[[ Source information open ]]

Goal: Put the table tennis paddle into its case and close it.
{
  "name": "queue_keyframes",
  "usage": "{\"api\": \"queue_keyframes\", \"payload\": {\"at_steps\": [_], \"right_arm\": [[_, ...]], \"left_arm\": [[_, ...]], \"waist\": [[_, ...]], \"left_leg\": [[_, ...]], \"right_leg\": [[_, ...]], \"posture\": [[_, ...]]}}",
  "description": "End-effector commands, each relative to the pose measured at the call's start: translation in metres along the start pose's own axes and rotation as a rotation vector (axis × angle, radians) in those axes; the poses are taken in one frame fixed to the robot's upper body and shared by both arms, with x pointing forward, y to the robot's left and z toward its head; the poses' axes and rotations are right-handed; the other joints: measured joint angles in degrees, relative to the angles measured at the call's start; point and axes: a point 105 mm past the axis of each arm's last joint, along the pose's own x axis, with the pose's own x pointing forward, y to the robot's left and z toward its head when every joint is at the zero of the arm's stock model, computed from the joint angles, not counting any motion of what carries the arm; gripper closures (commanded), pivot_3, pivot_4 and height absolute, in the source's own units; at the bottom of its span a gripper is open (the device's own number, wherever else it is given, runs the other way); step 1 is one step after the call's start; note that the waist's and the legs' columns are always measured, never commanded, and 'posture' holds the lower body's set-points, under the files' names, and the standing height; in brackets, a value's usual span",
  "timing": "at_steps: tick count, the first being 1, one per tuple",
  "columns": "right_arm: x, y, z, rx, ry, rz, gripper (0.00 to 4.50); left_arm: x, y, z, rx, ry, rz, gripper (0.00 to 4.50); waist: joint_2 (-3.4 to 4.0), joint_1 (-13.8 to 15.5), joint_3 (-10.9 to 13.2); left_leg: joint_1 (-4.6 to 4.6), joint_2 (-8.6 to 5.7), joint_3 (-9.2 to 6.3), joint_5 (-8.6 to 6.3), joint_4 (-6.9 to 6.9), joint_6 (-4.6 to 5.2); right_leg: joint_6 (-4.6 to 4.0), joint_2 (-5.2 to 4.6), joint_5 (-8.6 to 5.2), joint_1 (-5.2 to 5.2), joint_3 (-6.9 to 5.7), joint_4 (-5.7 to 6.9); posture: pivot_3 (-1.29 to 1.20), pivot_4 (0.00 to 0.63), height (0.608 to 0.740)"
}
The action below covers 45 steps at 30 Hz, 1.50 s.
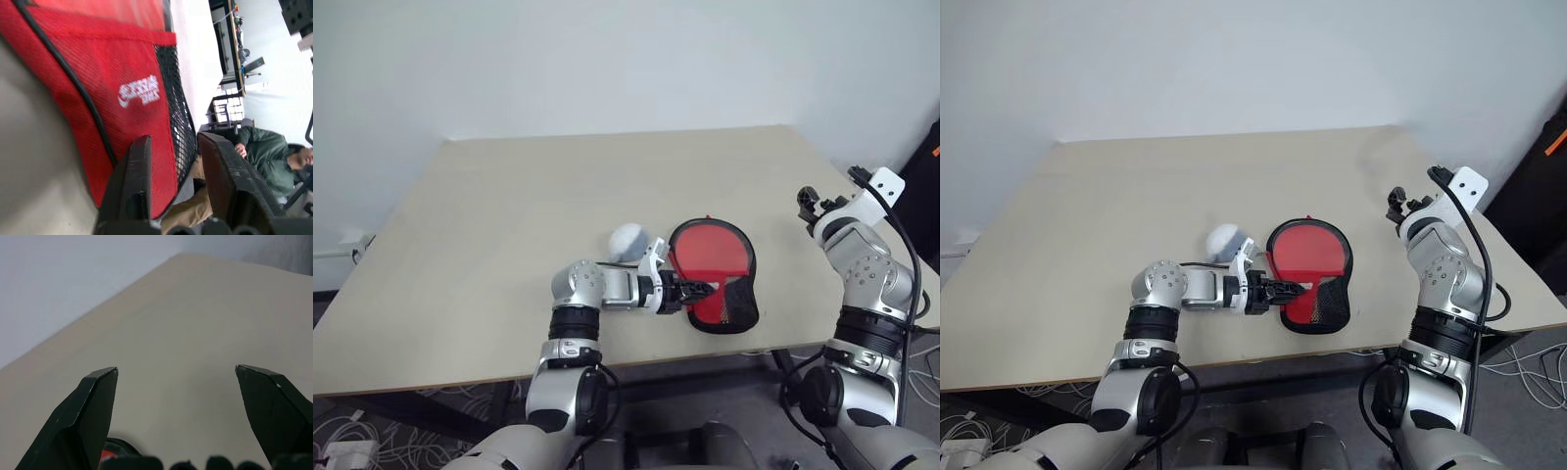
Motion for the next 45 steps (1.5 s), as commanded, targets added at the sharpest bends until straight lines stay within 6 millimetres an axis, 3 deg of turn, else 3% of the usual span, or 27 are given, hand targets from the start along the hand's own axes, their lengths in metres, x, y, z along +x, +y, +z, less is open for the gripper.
{"api": "queue_keyframes", "payload": {"at_steps": [1, 14, 24, 29, 33, 42, 45], "right_arm": [[-0.005, 0.005, 0.020, 0.005, -0.077, 0.015, 0.33], [-0.005, 0.000, 0.014, 0.021, -0.071, -0.013, 0.33], [-0.007, -0.007, 0.013, 0.029, -0.081, -0.042, 0.33], [-0.007, -0.010, 0.013, 0.031, -0.085, -0.054, 0.33], [-0.007, -0.010, 0.011, 0.032, -0.085, -0.057, 0.33], [-0.008, -0.008, 0.005, 0.034, -0.079, -0.062, 0.33], [-0.009, -0.006, 0.004, 0.017, -0.080, -0.062, 0.33]], "left_arm": [[0.001, -0.018, 0.010, 0.023, -0.023, -0.052, 4.48], [0.008, -0.011, 0.010, -0.079, -0.017, 0.014, 4.48], [0.018, -0.018, 0.007, -0.073, 0.011, 0.039, 4.48], [0.021, -0.031, 0.008, -0.047, 0.024, -0.004, 4.48], [0.023, -0.023, 0.013, -0.074, -0.012, 0.042, 4.48], [0.011, -0.015, 0.011, -0.109, 0.006, 0.071, 4.48], [0.004, -0.020, 0.015, -0.013, -0.010, 0.111, 4.48]], "waist": [[0.00, 0.0, 0.0], [0.00, 0.0, 0.0], [0.00, 0.0, 0.0], [0.00, 0.0, 0.0], [0.00, 0.0, 0.0], [0.00, 0.0, 0.0], [0.00, 0.0, 0.0]], "left_leg": [[0.00, 0.00, 0.00, 0.00, 0.00, 0.00], [0.00, 0.00, -0.04, 0.00, 0.00, 0.00], [0.00, -0.01, -0.04, 0.00, 0.00, 0.00], [-0.01, -0.01, -0.04, 0.00, 0.00, 0.00], [0.00, -0.01, -0.04, 0.00, -0.01, 0.00], [-0.02, -0.02, -0.06, 0.00, 0.00, 0.00], [-0.02, -0.01, -0.08, 0.00, 0.00, -0.01]], "right_leg": [[0.00, 0.00, 0.00, 0.00, 0.00, 0.00], [0.00, 0.00, 0.00, 0.00, -0.01, 0.00], [-0.01, 0.00, 0.00, 0.00, -0.02, 0.00], [-0.01, 0.00, 0.01, 0.01, -0.02, -0.01], [-0.01, 0.00, 0.01, 0.01, -0.02, -0.01], [-0.01, 0.00, 0.01, 0.01, -0.03, -0.01], [0.00, 0.01, 0.01, 0.00, -0.03, 0.00]], "posture": [[0.00, 0.000, 0.724], [0.00, 0.000, 0.724], [0.00, 0.000, 0.724], [0.00, 0.000, 0.724], [0.00, 0.000, 0.724], [0.00, 0.000, 0.724], [0.00, 0.000, 0.724]]}}
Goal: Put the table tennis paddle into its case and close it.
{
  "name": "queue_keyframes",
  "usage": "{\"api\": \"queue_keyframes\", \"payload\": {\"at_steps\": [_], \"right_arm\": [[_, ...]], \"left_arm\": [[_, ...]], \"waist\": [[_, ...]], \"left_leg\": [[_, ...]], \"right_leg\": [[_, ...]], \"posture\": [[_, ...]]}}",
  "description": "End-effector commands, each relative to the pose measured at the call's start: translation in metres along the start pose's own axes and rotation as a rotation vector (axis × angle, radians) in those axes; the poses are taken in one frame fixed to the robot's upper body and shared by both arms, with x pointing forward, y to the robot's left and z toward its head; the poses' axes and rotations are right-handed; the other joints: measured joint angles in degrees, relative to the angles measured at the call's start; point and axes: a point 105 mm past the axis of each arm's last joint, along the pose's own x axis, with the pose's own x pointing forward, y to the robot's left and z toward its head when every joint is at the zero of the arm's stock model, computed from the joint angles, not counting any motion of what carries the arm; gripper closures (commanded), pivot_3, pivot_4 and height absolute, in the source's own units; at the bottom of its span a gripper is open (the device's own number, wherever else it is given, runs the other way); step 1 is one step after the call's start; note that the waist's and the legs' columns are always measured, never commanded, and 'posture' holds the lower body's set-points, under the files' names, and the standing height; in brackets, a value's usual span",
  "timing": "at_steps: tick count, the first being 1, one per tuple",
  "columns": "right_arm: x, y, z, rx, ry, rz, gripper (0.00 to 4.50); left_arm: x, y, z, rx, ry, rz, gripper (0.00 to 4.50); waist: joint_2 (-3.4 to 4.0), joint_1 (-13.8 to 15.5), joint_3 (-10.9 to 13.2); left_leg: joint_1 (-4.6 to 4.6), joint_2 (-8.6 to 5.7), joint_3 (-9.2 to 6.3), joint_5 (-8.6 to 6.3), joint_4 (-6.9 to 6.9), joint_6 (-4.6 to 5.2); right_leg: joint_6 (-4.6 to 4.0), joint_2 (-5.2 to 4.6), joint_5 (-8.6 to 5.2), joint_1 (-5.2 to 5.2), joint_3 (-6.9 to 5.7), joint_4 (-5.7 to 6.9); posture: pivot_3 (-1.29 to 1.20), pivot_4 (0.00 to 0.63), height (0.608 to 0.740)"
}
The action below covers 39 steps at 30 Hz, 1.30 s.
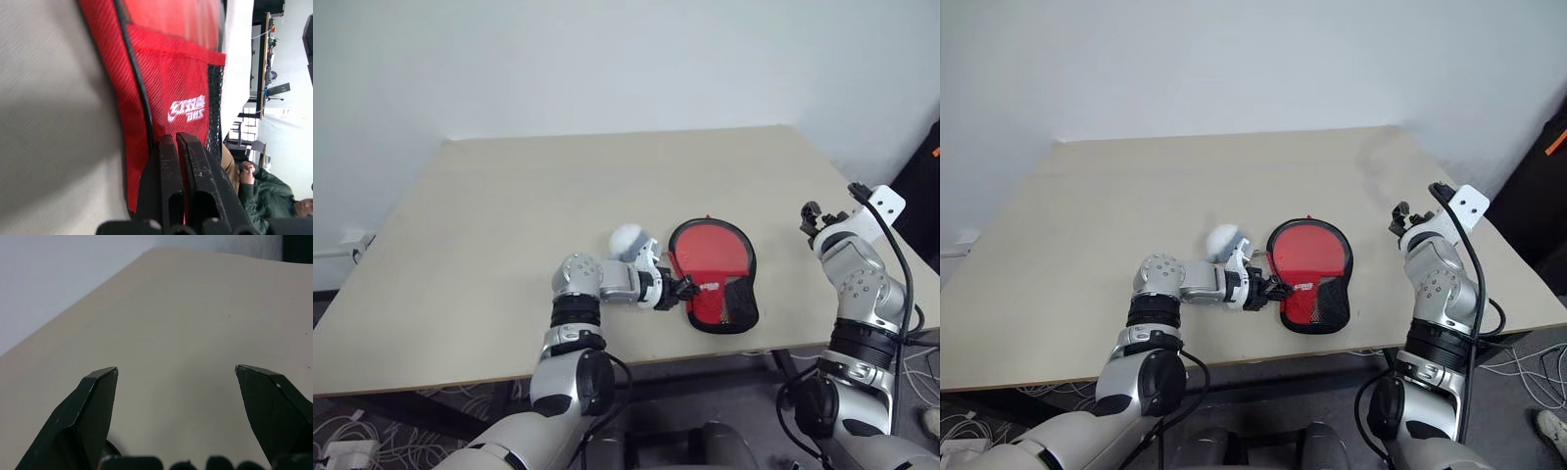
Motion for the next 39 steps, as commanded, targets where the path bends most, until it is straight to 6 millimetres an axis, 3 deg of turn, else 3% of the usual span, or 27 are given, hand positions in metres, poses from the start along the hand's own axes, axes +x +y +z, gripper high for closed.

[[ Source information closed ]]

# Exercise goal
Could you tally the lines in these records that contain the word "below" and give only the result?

# Solution
2